Kathryn L. Elder of Blacksmith Shop Road said the people living in base housing are living there for free and can be transferred elsewhere if they are unhappy. She also pointed out that only one turbine was pictured on the map. Mr. Shea said he believed both turbines could be located on the town-owned property without infringing on neighbors. “This is kind of the best case scenario,” said Mr. Bailey, because it is on town-owned land at a high elevation with good wind resources.
But whether the turbines could actually be moved is still unknown. In addition to the costs, there could be complications from NStar and zoning issues, he said. The land is zoned agricultural, Mr. Shea said, unlike the wastewater treatment plant, which is on land zoned for public use. There is also currently a moratorium on building wind turbines in the Town of Falmouth, Mr. Shea said, and future restrictions on wind turbine construction could come into play if the turbines are moved.

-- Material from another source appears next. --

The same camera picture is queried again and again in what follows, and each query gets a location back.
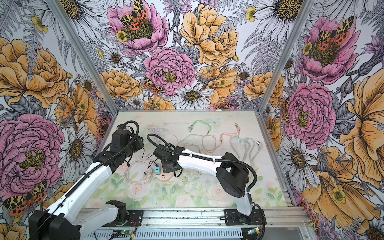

The Massachusetts Clean Energy Center, which is paying for the Falmouth Wind Turbine Options Analysis Process, will investigate whether that is a viable site for the turbines. The potential site Mr. Shea showed is only place in Falmouth where the turbines could be re- located that is both in a wind resource area and far enough away from residences to make it at least feasible.
The two 262-foot-tall, 1.65-megawatt Vestas wind turbines at the wastewater treatment plant on Blacksmith Shop Road are about a quarter-mile from residences. Moving the wind turbines would void the warranties and service agreements, said waste-water superintendent Gerald C. Potamis. “The warranty voids if we touch, move, or disassemble the turbines,” he said. But the warranties are for three years and will expire soon regardless of whether the town moves the turbines. Electrical connection costs can range from $60,000 to $500,000, Mr. Potamis said.
Group member Judith Fenwick said if the town is considering moving the turbines, they should get a second opinion about the costs.
At the next meeting on Wednesday, the group will hear from Falmouth Board of Health Chairman Gail A. Harkness. Dr. Harkness is an epidemiologist and will discuss the health complaints of residents who live near the large wind turbines in Falmouth.
Diane C. Funfar, an adversely affected neighbor, said some residents with health complaints did not come forward because they did not want to be identified in public. The group is considering creating an anonymous survey of residents to see how they have been affected by the turbines. Mr. Drummey said there have been numerous studies where researchers have tried to identify the health effects, but most are inconclusive.
Group member Jeffrey W. Oppenheim said he would like to see an abstract of all the contracts and legal opinions about whether suing the engineers and contractors who put up the turbines is viable.